Defenestrado por sus contemporáneos y reconocido por la historia. Esa es una particular dualidad de la presidencia de Arturo Illia, el dirigente radical que gobernó la Argentina entre 1963 y 1966 y de cuya muerte se cumplen este miércoles 40 años.
Hasta su derrocamiento en 1966, Illia construyó una gestión que vista a la distancia tuvo marcas que escasean en la historia de las presidencias argentinas: honradez, sobriedad, con un perfil económico enrolado con los intereses nacionales y populares, con una fuerte inversión en salud y educación, y una defensa a ultranza de las libertades individuales, algo que la convirtió –al decir de Felipe Pigna– en “una isla democrática en un océano de golpes y dictaduras” que caracterizó a la Argentina durante buena parte del siglo XX.
Pero a la vez, y acaso por todo eso, tuvo que enfrentar una presión constante y despiadada de prácticamente todos los factores de poder como los grandes grupos económicos nacionales y extranjeros, el sindicalismos, la Sociedad Rural y los medios de comunicación. La prensa, con periodistas de distintas orientaciones ideológica como Jacobo Timerman y Horacio Verbitsky por un lado y Mariano Grondona por el otro, fue ariete fundamental para asociarlo con la imagen de una tortuga.
La debilidad, en todo caso, estuvo en el mismo origen de la Presidencia de Illia. Con el peronismo proscripto, y el llamado a votar en blanco por parte de Juan Domingo Perón desde el exilio, llegó al poder con apenas el 25 por ciento de los votos.
Acaso pensó que podía construir legitimidad desde la gestión y de hecho tomó medidas que claramente beneficiaban al pueblo que en aquel entonces se decía peronista y al desarrollo nacional, como la ley del salario vital y móvil, el fortalecimiento de los presupuestos educativos, la ley de medicamentos para poner freno a los aumentos desmedidos, o la anulación de los contratos petroleros firmados por Arturo Frondizi que abrían el mercado a los capitales extranjeros, mejorando así el posicionamiento de YPF.
Pero eso no hizo que conquistara las almas peronistas –sector desde el cual se lo criticaba por haberse presentado a elecciones a pesar de las proscripción del peronismo y lo combatió con un plan de lucha sindical salvaje–, al tiempo que lo enfrentó con Estados Unidos y el capital nacional e internacional.
Lo cierto es que Argentina tuvo logros que los militantes los nacionales y populares de hoy aplaudirían de pie: crecimiento económico en torno al 10 por ciento en los dos años completos de su gestión –1964 y 1965–, desendeudamiento externo –bajó la deuda de aproximadamente u$s 2100 millones a u$s 1770 millones–, superávit comercial, una política salarial favorable a los sectores de menores ingresos y un ambicioso plan de alfabetización, entre otros.

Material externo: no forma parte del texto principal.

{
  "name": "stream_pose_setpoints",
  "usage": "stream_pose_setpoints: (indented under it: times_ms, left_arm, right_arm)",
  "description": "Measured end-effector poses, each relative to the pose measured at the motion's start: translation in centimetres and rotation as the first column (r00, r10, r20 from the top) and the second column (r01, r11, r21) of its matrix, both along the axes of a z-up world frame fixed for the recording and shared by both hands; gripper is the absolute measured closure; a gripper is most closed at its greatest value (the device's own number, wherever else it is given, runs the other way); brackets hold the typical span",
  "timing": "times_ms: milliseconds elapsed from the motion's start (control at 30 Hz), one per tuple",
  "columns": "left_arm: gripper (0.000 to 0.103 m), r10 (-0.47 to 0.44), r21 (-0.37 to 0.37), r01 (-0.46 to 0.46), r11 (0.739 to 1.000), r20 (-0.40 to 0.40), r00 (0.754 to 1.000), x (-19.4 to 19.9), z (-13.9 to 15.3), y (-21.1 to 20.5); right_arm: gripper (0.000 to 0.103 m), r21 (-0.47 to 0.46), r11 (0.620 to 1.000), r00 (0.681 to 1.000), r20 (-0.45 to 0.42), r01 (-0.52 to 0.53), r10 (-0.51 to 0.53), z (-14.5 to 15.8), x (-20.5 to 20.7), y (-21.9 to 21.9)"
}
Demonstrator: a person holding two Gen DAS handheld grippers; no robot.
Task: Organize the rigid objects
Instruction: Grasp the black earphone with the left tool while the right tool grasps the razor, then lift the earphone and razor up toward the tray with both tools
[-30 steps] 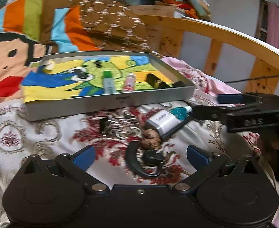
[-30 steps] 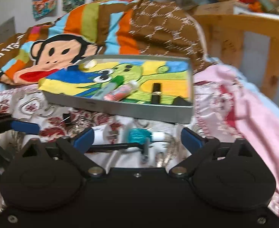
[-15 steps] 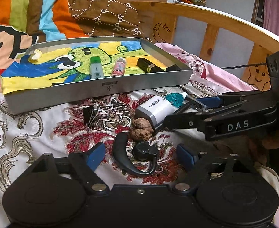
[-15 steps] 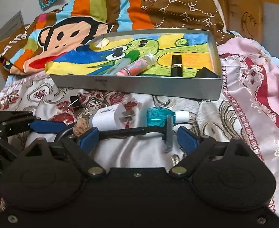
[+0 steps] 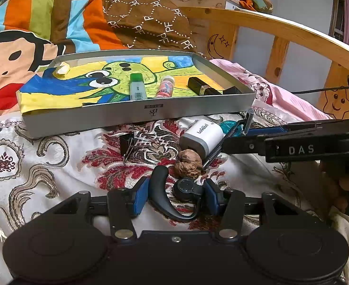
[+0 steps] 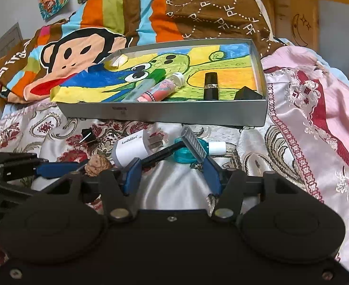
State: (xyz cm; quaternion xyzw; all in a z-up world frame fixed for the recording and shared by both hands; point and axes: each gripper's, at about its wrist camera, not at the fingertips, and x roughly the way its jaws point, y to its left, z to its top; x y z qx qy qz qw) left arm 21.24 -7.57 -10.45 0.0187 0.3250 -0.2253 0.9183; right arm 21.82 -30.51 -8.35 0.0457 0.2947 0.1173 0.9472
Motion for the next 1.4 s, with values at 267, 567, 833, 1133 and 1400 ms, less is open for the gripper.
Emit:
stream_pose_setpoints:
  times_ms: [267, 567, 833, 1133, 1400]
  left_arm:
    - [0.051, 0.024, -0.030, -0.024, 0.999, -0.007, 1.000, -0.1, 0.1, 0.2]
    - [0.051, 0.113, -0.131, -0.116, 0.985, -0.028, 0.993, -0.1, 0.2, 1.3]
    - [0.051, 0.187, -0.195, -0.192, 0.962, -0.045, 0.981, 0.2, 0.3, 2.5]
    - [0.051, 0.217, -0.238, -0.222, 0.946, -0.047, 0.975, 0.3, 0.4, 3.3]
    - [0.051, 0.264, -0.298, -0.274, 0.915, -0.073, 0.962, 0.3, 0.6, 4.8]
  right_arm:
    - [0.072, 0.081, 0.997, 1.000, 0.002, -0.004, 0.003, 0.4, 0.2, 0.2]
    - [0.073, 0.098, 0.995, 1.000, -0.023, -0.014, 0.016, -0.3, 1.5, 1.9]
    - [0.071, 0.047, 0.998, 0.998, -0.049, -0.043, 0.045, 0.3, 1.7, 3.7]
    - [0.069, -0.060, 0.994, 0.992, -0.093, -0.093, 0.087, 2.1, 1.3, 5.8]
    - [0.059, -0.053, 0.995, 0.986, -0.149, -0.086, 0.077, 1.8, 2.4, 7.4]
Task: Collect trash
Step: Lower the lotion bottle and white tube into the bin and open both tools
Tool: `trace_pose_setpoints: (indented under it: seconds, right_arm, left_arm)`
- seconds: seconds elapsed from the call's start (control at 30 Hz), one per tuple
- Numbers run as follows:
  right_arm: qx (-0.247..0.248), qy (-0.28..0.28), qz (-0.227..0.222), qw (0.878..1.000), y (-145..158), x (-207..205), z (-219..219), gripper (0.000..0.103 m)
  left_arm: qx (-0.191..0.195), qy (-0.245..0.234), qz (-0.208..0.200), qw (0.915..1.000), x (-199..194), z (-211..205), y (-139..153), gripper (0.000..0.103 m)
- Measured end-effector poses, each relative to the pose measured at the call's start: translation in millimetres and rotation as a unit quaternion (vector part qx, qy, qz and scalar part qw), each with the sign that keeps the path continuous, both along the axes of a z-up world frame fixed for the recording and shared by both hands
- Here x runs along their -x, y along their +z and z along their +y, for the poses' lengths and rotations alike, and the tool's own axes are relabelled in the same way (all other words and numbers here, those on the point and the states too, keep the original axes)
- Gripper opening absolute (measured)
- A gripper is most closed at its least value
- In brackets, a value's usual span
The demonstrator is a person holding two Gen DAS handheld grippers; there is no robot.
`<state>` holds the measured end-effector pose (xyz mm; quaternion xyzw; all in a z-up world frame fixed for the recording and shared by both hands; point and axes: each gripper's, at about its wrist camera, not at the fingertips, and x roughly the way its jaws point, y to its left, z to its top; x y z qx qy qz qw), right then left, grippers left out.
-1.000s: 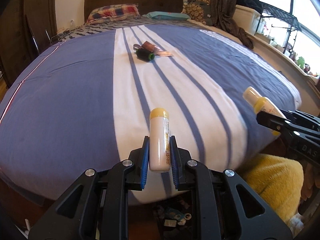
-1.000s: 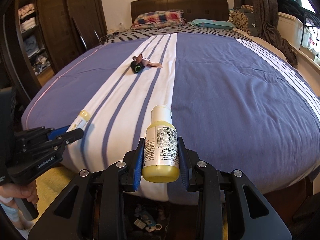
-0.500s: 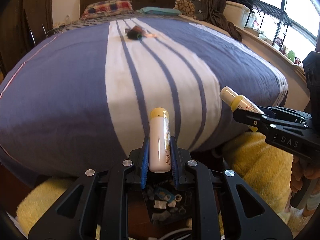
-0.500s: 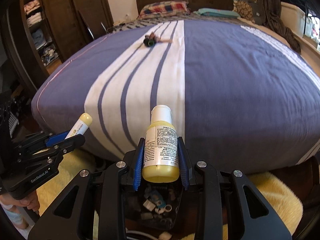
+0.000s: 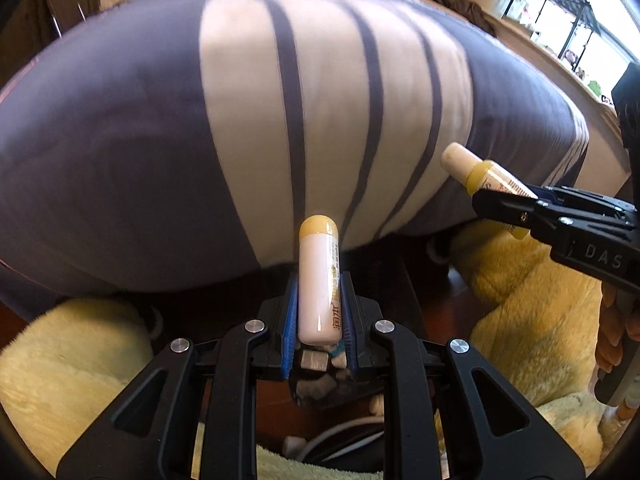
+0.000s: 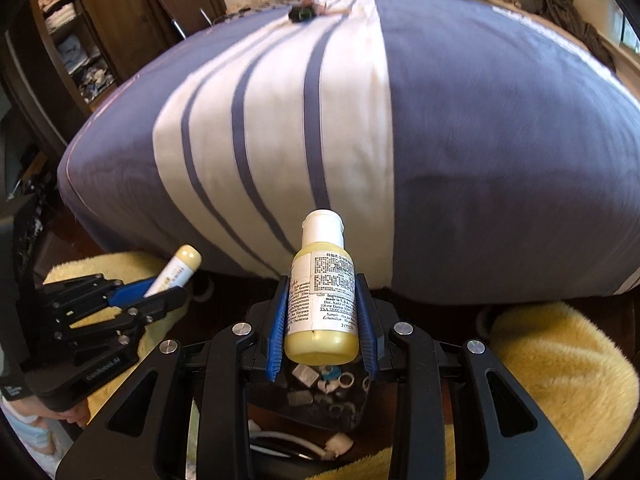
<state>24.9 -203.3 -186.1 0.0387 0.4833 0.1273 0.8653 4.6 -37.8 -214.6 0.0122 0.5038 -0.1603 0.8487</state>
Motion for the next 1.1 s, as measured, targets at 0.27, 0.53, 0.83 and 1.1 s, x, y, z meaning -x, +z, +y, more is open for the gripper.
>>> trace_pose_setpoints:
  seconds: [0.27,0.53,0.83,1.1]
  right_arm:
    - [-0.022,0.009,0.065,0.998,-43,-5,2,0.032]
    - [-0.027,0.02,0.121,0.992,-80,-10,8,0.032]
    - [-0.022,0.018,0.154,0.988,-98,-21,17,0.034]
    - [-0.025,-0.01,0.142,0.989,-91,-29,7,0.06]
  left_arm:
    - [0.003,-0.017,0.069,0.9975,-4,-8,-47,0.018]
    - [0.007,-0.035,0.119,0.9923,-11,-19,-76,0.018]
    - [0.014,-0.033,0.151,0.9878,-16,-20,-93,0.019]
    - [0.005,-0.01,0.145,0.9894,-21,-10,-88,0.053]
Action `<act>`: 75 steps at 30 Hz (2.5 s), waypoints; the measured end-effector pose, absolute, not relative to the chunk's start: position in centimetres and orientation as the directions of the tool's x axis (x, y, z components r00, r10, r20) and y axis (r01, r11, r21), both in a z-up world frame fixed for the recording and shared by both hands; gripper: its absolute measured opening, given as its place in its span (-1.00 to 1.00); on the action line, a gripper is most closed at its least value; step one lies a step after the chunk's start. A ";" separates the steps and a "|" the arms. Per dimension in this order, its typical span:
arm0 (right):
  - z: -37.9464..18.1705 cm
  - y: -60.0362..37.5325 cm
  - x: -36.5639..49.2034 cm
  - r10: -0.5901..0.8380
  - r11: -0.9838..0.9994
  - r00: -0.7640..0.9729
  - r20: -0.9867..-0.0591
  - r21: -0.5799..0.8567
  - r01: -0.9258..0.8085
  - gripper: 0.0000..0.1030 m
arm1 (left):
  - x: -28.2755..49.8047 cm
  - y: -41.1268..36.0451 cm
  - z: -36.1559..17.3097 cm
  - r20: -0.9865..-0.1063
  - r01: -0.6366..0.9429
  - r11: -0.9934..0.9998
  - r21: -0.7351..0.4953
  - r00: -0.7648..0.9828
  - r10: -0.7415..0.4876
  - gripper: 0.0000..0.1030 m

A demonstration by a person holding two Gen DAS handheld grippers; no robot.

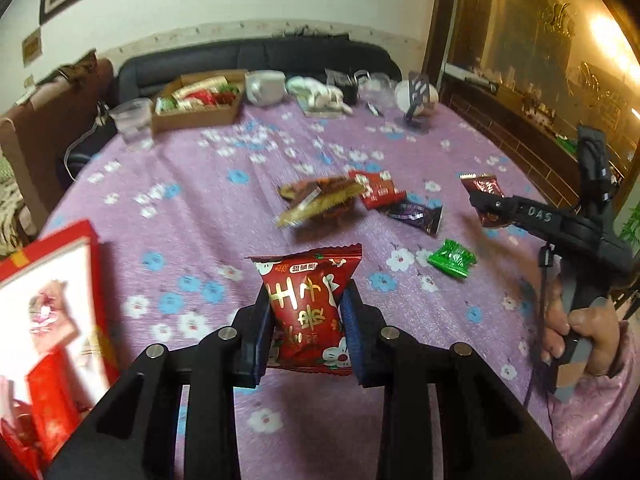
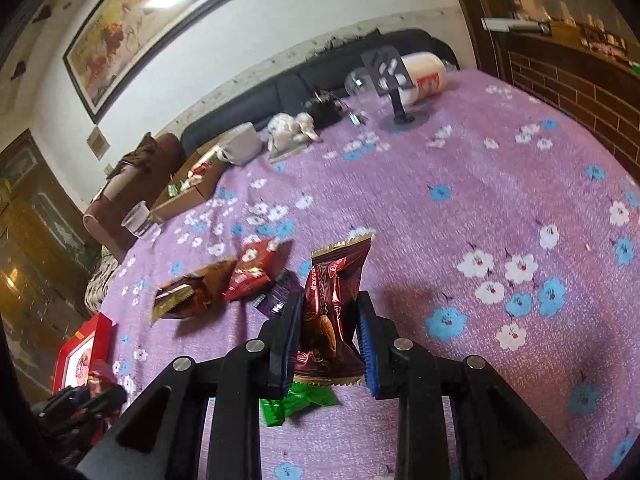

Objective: Organize snacks
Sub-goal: 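Carry both packets over the white tray and open both grippers, then move both grippers back over the remaining snacks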

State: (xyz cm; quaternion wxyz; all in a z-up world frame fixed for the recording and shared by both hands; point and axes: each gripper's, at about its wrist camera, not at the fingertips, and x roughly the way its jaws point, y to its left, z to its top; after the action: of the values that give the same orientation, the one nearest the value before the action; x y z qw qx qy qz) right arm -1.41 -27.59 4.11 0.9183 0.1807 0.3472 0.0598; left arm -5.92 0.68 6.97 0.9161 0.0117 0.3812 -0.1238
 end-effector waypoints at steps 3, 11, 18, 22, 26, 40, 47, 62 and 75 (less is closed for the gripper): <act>4.9 -26.3 -2.2 0.246 0.932 0.770 -0.588 0.363 -0.021 -0.47 | -7.2 2.1 8.3 -0.671 0.205 0.978 -0.039 0.720 -0.178 -0.43; 6.3 -18.6 -3.8 0.382 0.912 0.724 -0.574 0.358 -0.198 -0.48 | -9.2 7.7 9.5 -0.635 0.095 0.995 -0.018 0.768 -0.084 -0.43; 6.9 -9.4 -5.4 0.520 0.854 0.619 -0.589 0.352 -0.382 -0.48 | -11.2 14.9 8.8 -0.639 -0.067 0.997 -0.038 0.768 0.027 -0.43; 6.9 -4.1 -6.8 0.572 0.814 0.565 -0.595 0.325 -0.482 -0.48 | -12.4 17.9 8.4 -0.644 -0.139 0.989 -0.047 0.761 0.076 -0.43; 6.8 -0.5 -8.1 0.607 0.777 0.524 -0.598 0.309 -0.548 -0.48 | -13.4 20.1 8.3 -0.640 -0.185 0.981 -0.050 0.760 0.111 -0.43; 5.9 7.3 -11.5 0.648 0.692 0.420 -0.636 0.260 -0.673 -0.48 | -14.7 23.5 6.9 -0.658 -0.245 0.968 -0.052 0.738 0.151 -0.43; 5.1 9.1 -12.2 0.644 0.676 0.397 -0.654 0.245 -0.695 -0.48 | -14.6 23.9 6.2 -0.672 -0.247 0.967 -0.059 0.726 0.144 -0.43; 5.8 8.9 -12.3 0.702 0.636 0.372 -0.608 0.300 -0.711 -0.04 | -14.9 24.9 5.4 -0.702 -0.318 0.948 -0.029 0.681 0.207 0.06; 5.7 2.7 -9.4 0.655 0.733 0.470 -0.592 0.345 -0.587 0.16 | -15.0 20.8 6.7 -0.635 -0.272 0.960 0.067 0.730 0.251 0.44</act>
State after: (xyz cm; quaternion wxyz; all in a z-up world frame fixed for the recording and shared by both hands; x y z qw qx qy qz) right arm -9.37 2.72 5.75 0.8560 0.0467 0.3653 0.3627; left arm -15.02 20.76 6.68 0.9300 -0.0154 0.3391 0.1407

La presidencia de Illia, aun así, nunca pudo convencer a los peronistas de entonces, y ni siquiera consiguió hacer pie desde las propias internas del PJ: el líder de la CGT, Augusto Vandor, que impulsaba un peronismo sin Perón, lanzó un plan de lucha fenomenal contra el gobierno radical, que afrontó además los cuestionamientos de los sectores más leales al general que no le perdonaron que en 1965 levantara la proscripción del partido pero no la de su líder exiliado.
El contexto político y social adverso se completaba con la aparición de la guerrilla guevarista en Salta, el crecimiento electoral de las fuerzas peronistas en 1965 y la posibilidad de un triunfo del PJ en 1967, que puso en guardia y alimentó la alianza entre militares y empresarios.
Los medios de prensa, que insistieron hasta el cansancio con la supuesta lentitud del presidente y propusieron su reemplazo por un caudillo militar, fueron el eslabón que faltaba para la operación golpista, que se consumó el 28 de junio de 1966.
Después vino la presidencia del general Juan Carlos Onganía, una de las épocas más oscuras de la historia argentina, que se ocupó de borrar todo lo que se había avanzado con Illia y se convirtió en antecedente clave y ejemplo para los genocidas que encabezaron la sangrienta dictadura que gobernó el país entre el 76 y el 83.
Illia murió justamente el 18 de enero enero del 83, con esa dictadura agonizante tras la derrota de Malvinas y con la democracia otra vez en ciernes, con otro caudillo radical, Raúl Alfonsín, como principal protagonista. La nostalgia por la oportunidad perdida por el golpe que derrocó al médico pergaminense que se afincó en Córdoba luego de recibirse ya había comenzado.